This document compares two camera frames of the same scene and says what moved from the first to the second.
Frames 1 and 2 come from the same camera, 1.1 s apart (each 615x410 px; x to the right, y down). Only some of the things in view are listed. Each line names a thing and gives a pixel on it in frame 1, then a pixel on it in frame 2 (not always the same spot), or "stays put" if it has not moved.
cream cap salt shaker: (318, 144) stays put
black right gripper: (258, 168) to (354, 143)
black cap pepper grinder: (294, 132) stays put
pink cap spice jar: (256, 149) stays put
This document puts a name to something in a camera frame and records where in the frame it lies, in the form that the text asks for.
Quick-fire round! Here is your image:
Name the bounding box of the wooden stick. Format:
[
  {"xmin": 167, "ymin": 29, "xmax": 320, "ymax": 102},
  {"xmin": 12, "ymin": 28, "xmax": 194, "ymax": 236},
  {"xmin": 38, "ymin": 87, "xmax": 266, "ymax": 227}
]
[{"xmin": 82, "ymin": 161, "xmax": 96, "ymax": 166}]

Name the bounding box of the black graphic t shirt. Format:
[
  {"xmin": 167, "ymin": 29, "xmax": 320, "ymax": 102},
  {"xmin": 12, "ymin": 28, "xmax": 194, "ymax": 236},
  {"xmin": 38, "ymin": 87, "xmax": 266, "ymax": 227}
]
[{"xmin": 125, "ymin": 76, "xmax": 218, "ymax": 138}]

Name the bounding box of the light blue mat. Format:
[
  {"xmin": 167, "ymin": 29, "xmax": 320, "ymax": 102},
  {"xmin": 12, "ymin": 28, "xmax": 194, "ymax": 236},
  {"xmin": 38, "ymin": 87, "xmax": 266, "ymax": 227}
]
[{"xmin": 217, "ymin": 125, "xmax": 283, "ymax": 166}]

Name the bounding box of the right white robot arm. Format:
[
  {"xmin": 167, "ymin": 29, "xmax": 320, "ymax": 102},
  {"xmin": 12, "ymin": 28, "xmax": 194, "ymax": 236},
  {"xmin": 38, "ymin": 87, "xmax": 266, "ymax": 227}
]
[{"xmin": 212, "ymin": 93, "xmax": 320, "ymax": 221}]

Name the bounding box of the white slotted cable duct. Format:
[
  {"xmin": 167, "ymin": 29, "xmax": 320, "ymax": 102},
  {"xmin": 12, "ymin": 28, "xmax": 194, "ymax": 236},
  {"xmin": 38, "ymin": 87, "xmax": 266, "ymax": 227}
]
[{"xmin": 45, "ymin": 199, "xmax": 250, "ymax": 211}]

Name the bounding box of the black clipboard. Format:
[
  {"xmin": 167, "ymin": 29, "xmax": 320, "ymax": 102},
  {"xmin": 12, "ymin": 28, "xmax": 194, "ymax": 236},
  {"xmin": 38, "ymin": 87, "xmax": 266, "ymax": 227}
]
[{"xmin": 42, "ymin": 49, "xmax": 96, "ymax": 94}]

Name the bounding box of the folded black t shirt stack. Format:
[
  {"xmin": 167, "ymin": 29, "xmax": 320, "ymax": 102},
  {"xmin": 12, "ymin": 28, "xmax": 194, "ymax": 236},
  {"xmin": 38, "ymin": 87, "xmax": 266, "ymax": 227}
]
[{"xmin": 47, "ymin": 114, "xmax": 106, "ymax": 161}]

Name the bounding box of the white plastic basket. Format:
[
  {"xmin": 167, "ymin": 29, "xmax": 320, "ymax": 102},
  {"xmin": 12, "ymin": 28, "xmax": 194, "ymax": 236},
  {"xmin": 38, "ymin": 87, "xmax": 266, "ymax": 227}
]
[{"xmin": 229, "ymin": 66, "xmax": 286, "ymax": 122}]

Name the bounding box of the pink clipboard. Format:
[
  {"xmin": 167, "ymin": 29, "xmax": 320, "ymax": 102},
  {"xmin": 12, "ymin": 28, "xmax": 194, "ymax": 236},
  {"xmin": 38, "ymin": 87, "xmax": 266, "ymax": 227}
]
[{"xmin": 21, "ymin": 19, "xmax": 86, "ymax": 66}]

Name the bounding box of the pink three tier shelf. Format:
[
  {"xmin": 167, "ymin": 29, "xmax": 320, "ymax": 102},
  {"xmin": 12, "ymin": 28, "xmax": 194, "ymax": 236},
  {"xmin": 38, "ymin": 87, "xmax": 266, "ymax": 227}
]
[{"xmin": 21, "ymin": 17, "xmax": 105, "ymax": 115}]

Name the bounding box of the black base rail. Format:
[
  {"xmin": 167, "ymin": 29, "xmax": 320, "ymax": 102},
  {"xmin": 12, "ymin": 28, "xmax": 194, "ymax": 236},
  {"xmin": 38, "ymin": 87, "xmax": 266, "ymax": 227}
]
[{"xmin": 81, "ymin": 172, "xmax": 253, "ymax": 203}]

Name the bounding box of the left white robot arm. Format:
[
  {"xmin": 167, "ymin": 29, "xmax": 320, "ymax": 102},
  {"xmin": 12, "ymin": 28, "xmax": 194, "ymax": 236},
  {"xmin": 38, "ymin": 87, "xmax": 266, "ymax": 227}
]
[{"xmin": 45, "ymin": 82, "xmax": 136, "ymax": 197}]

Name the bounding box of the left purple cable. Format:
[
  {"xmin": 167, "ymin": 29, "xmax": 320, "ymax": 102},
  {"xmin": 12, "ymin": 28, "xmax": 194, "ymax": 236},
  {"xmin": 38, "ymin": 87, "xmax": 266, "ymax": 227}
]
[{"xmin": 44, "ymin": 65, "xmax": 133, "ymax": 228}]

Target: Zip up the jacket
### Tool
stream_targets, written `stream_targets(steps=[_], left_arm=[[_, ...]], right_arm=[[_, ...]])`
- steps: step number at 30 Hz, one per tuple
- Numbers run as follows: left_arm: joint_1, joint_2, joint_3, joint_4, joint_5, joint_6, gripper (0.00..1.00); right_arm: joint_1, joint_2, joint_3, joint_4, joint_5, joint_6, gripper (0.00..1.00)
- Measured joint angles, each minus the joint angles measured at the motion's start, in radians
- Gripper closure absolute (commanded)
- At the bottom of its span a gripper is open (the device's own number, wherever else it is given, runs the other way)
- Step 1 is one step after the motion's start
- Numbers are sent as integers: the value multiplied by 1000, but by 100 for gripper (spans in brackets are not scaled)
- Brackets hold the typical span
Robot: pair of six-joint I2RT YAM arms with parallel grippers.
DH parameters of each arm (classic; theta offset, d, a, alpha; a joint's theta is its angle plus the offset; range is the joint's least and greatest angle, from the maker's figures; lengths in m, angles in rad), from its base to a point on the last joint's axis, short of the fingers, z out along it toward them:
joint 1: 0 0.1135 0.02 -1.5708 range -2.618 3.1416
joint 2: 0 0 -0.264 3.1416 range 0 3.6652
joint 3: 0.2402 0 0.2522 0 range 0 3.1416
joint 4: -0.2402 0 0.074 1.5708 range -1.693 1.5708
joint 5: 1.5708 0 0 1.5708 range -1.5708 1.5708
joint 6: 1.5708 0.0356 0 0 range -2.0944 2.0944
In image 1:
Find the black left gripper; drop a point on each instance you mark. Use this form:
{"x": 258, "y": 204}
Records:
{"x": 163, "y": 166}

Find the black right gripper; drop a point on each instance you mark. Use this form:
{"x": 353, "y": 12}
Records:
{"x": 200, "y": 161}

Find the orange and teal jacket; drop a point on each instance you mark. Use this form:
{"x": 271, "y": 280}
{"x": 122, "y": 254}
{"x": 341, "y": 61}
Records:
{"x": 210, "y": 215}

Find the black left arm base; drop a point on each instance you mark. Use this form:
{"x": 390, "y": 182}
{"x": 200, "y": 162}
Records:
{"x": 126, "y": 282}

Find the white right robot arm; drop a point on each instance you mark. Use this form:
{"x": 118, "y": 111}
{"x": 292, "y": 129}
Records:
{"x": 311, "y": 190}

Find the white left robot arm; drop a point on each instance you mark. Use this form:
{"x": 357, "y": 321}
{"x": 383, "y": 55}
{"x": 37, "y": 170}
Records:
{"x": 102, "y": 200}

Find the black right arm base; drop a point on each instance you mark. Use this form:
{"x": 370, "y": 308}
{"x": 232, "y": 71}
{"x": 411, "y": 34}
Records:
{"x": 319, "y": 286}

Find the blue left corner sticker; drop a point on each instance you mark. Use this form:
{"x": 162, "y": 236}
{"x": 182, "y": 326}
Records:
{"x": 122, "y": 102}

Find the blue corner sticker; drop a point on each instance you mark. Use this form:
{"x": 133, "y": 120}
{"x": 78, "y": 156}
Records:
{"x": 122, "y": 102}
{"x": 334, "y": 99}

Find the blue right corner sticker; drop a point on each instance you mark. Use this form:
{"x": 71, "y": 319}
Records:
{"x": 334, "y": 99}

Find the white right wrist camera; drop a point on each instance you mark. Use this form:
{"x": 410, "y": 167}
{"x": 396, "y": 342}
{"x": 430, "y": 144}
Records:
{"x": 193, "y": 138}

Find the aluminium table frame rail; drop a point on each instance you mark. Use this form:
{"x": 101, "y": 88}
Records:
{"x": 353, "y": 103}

____

- **Requirement**: Reproduce precisely, and with no line left out, each line from the top of the entries through the line that carries "pink cap spice jar: (256, 149) stays put".

- **Solved problem**:
This document compares two camera frames of the same scene and says what moved from the first to the second.
Frames 1 and 2 come from the same camera, 1.1 s apart (each 615x410 px; x to the right, y down). Only some of the things in view are listed. Each line names a thing and gives a pixel on it in frame 1, then a pixel on it in frame 2 (not always the same spot), or "stays put" if it has not moved.
cream cap salt shaker: (318, 144) stays put
black right gripper: (258, 168) to (354, 143)
black cap pepper grinder: (294, 132) stays put
pink cap spice jar: (256, 149) stays put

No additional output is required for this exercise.